- Exercise requirements -
In the records below, find the line that contains "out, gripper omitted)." and the line that contains "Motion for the", then retype exactly those two lines and every line between them.

- Information supplied -
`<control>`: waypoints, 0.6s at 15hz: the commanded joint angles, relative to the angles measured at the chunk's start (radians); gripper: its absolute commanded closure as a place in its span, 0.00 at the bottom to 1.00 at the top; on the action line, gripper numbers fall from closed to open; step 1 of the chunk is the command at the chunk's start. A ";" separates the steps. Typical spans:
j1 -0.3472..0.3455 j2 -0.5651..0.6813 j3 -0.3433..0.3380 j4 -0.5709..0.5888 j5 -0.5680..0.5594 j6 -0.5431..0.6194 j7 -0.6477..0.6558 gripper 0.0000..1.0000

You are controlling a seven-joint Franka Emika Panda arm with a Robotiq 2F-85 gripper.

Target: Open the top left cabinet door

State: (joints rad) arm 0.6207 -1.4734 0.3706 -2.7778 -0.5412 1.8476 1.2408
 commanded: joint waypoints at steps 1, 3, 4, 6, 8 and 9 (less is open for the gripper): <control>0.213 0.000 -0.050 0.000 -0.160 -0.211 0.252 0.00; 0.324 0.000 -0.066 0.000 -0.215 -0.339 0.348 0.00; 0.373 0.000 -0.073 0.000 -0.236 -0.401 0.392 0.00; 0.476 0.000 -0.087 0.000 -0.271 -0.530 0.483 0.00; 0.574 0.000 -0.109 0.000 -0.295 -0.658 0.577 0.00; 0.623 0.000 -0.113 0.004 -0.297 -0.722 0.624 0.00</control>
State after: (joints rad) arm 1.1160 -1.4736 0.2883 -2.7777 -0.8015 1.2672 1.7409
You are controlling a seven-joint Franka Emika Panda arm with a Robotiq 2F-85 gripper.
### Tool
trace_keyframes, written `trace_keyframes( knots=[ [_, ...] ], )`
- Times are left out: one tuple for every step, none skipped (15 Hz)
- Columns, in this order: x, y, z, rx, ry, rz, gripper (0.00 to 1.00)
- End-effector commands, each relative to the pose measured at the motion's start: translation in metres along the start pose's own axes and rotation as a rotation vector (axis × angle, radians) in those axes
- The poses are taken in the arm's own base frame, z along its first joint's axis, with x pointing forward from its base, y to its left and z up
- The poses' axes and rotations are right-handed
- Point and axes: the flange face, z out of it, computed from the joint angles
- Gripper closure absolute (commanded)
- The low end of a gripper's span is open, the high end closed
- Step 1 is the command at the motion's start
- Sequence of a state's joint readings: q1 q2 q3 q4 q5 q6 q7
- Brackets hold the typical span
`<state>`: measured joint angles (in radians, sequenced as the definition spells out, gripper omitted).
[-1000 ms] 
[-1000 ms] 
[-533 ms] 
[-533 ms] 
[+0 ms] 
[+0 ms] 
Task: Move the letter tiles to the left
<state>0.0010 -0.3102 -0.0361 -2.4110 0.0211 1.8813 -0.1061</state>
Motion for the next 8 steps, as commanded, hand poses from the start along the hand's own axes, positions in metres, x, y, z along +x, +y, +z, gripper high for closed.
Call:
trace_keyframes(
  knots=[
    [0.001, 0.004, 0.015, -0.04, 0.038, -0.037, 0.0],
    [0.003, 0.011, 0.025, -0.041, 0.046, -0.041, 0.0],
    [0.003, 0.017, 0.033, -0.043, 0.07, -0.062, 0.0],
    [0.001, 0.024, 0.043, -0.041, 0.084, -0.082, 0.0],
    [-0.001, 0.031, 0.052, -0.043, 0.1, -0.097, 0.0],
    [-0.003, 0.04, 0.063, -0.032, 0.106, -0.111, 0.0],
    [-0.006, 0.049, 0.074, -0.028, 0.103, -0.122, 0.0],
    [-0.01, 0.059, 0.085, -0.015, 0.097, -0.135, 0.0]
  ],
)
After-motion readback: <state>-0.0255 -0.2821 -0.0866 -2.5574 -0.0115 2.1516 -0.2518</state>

- Answer area -
`<state>`: measured joint angles (in radians, sequenced as the definition spells out, gripper omitted).
[-1000 ms] 
[-1000 ms] 
[-533 ms] 
[-533 ms] 
[+0 ms] 
[+0 ms] 
Task: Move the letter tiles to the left
<state>0.0010 -0.3102 -0.0361 -2.4110 0.0211 1.8813 -0.1061</state>
Motion for the next 8 steps, as commanded, hand poses from the start along the hand's own axes, positions in metres, x, y, z along +x, +y, +z, gripper high for closed.

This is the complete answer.